I ask Father to tell me what to preach, and tell me when I'm done !!

Dr Robert Ballard

commented on Jan 20, 2017

If a sermon contains more interesting "stories" and examples, it does not seem so long. If a sermon has lots of scripture and deep theology, the average member may be overwhelmed and not be able to take much of it. The Word is good and needs to be proclaimed, so do it in a way which draws interest.

Rev. Richard Roland Sr.

commented on Feb 13, 2017

I have been preaching for nearly 33 years. I was 44 years old when I finally gave my life to the Lord, and am 79 years old now and still preaching every Sunday twice. When I was saved I enrolled in Moody and after 3 years was called to the very same church I am still in.
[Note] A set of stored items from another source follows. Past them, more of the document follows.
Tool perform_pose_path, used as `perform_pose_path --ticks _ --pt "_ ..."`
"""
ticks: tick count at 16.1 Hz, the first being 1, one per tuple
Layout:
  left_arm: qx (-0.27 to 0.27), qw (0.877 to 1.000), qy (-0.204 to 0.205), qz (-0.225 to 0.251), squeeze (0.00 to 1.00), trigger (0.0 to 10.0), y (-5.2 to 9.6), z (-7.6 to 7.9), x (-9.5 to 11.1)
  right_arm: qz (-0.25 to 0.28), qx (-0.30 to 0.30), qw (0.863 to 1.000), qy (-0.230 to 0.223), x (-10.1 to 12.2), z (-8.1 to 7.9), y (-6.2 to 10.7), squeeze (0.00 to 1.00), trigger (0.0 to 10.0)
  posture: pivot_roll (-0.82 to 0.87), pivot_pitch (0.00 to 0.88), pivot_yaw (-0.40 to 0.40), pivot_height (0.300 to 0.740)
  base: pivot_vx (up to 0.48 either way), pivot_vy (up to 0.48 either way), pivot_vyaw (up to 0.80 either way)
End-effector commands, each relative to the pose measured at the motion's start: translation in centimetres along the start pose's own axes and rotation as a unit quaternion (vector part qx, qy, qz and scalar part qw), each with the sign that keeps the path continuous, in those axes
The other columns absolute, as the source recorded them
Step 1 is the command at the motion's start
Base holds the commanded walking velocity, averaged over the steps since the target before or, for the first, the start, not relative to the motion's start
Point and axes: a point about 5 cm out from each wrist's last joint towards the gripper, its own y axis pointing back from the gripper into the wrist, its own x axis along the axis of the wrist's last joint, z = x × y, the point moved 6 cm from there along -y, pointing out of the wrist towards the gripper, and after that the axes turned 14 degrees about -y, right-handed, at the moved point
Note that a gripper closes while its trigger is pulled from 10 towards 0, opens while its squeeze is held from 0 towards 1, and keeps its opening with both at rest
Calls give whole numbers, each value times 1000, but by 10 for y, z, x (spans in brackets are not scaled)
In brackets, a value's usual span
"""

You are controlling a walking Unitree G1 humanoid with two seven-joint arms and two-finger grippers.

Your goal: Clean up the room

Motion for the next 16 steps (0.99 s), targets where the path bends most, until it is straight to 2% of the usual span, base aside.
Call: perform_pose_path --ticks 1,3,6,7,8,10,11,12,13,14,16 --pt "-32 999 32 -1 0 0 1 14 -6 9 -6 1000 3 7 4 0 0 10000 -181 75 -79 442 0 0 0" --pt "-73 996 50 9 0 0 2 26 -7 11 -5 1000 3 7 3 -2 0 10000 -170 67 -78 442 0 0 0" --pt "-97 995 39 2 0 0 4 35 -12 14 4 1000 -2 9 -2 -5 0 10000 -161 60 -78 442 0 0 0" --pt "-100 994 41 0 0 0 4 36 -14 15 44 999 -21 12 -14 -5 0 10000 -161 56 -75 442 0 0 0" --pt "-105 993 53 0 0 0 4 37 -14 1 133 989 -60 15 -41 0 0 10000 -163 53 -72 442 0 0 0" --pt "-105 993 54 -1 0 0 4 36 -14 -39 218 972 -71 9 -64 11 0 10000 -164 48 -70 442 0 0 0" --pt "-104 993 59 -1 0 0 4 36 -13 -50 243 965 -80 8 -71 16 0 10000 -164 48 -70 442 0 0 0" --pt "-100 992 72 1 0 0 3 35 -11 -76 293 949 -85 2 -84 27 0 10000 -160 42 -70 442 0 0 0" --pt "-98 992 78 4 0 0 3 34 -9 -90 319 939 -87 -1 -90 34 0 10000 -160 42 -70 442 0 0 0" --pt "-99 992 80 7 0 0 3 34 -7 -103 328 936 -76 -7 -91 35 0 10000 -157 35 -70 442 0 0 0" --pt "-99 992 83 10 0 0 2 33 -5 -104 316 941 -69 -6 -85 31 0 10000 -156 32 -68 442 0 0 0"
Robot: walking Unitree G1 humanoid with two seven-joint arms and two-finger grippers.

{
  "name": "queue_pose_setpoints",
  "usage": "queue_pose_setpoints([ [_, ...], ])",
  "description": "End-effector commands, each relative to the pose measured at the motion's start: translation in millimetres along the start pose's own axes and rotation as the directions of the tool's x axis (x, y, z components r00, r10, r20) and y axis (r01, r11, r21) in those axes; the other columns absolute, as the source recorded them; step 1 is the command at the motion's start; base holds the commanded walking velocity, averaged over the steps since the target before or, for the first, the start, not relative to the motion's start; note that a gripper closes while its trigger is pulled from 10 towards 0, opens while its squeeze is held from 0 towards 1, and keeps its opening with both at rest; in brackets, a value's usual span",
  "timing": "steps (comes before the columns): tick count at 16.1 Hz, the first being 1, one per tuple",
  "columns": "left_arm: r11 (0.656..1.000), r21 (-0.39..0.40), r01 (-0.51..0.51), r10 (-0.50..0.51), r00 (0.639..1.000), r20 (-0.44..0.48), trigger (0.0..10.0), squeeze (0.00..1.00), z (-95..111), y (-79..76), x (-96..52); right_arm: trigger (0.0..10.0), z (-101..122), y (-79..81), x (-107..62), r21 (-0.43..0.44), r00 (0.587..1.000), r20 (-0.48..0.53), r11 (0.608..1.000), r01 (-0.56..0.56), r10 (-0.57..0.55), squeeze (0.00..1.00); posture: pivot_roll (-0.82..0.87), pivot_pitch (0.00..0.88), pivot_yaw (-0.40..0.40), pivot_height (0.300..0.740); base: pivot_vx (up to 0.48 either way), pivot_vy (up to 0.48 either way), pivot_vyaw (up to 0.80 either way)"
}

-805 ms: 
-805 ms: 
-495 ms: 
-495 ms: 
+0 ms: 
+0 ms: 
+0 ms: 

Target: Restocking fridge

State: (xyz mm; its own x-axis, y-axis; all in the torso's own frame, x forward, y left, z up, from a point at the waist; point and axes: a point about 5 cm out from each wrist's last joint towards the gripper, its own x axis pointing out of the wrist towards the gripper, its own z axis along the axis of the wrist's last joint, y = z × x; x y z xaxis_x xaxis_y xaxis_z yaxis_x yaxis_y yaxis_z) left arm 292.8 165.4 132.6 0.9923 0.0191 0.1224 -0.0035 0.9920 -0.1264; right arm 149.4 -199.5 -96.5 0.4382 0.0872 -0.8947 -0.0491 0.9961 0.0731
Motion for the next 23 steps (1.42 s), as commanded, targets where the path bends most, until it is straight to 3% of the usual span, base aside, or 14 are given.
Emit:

In the beginning, I had no idea in the world on how to write a Sermon, so every Saturday night I would spend 2 hours on my knees asking the Lord to guide me through what I felt since Monday He wanted me to Preach, and then spent 1 hour on Sunday morning on my knees asking Him to Lead, Guide, and direct me, and guess what? After 33 years I still do it the same, and just takes me a little longer now to get up off my knees! :) Also I am exactly like Brother Bill Pierson "I ask the Father to tell me what to preach, and tell me when I'm done !!" ...... AMEN!!??